Meeting the neighbors
Soon we came to another home, off the driveway, with a gate and driveway of its own. Warren slowed and stopped. A man and a woman were burning leaves back behind the gate, staring at us in a cross between wonder and concern. They seemed to regard the Jeep as a UFO that had landed in their driveway. Since there was no real way for us to be being heading downhill without them first having seen us go uphill, we had come virtually out of nowhere. Warren backed up, drove up to the gate, and turned off the Jeep. The man and the woman approached us quizzically. We looked harmless, they seemed to think, but where the heck had we come from?
“Hello,” Warren boomed. ”I’m Warren Kubler.” He told them we had come over from Redwood Creek.
“You came from Napa?!” the man asked, and the surprise, even wonder, in his voice made me feel as if we had come from over the Alps, from another country that people had heard about from their parents, but never seen themselves.
“I didn’t know you could still do that even in a Jeep,” he said. They warmed up quickly, asking us questions. The man, Charles Fields, was the nephew of Charlie Cooke (for more on Charlie Cook, see Exploring the Padre Trail – Part V: On the Ground with Joe Calizzo) .
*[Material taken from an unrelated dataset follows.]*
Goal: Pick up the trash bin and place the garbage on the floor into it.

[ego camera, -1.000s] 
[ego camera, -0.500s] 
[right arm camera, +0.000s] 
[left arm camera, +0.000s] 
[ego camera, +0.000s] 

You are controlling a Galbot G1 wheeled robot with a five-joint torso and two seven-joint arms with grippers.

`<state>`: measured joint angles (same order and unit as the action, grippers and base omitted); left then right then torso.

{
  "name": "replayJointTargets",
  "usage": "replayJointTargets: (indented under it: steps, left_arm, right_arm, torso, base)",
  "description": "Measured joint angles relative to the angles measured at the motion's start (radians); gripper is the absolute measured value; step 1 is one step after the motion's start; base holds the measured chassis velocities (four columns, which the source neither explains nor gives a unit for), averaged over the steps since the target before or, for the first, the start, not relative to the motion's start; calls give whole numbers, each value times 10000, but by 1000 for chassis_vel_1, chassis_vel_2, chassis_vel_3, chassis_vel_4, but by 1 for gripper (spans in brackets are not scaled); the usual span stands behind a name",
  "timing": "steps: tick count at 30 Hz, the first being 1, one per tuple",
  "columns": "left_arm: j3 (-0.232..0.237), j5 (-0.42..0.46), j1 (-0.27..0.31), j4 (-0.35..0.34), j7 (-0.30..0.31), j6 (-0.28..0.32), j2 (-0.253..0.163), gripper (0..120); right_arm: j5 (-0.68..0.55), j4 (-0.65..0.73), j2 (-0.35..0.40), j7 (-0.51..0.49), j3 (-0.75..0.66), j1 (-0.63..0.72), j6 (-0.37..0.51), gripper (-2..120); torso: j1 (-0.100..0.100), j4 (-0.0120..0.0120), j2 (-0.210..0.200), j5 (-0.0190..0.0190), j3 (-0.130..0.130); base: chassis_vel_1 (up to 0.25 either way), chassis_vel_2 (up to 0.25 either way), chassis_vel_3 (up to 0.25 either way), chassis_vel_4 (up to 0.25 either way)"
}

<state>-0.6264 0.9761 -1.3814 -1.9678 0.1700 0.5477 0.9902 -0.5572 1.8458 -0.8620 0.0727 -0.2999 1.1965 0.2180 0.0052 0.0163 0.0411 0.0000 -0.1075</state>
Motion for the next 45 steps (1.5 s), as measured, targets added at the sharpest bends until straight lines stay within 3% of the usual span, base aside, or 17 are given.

“I gave your mother a Jeep ride a long time ago,” Warren said, and then Charles remembered him. Charles told us that she was inside and invited us in to meet her. On the way, Fields told us he had hiked many times himself up the Padres Trail, clear over to Hess Winery. “But not in years,” he said. In their kitchen, we waited while Fields got his mother Elizabeth, Charlie Cooke’s sister, who arrived with a walker and an attendant, frail but alert at seeing all these people in her small kitchen.
Fields introduced Warren and me. “Warren says he gave you a Jeep ride a long time ago.”
She looked up with a grin. “Well, let’s go again,” she said.
She sat down in a chair at a built-in counter next to the window that looked out on spreading oaks and rocks, with bits of view of the Sonoma Valley peeking through. Warren sat down near her. While Fields and I compared maps and I showed him where we had traveled that day, Warren chatted with Elizabeth. But after a few moments of chatting, it was clear she did not remember him or the ride, which had taken place 30 years before.
Even so, the visit made me think of how pioneers must have visited before phones. Someone would show up in their wagon or on horseback from over the hills, from another county, heading for town, and would stop in for a while to chat and drink a nice hot cup of coffee. We visited for about a half hour and toured the garden and sunny patio that Charles, who lived up in Sonora, had built so his mother could come outside and enjoy the air and still stay warm. He told about a spring in the trees below the house that was probably a watering hole along the Padre Trail.
As we drove off down the hill to Lovall Valley, we passed a small clearing, which Warren pointed out. “The trail heads down through there.” (As it turned out, I would be back there the next weekend with Joe Calizzo–see again Exploring the Padre Trail – Part V: On the Ground with Joe Calizzo.) With that we left the Padre Trail behind for the day and puttered back to Napa on the highway. We were two guys in an old Jeep that could barely do 45 mph, old farts of local color who apparently still lived in the past and would be charming to tourists if we weren’t holding them back from hitting another winery.
At Old Sonoma Road, we left the highway and head back to Warren’s house through the hills and back valleys.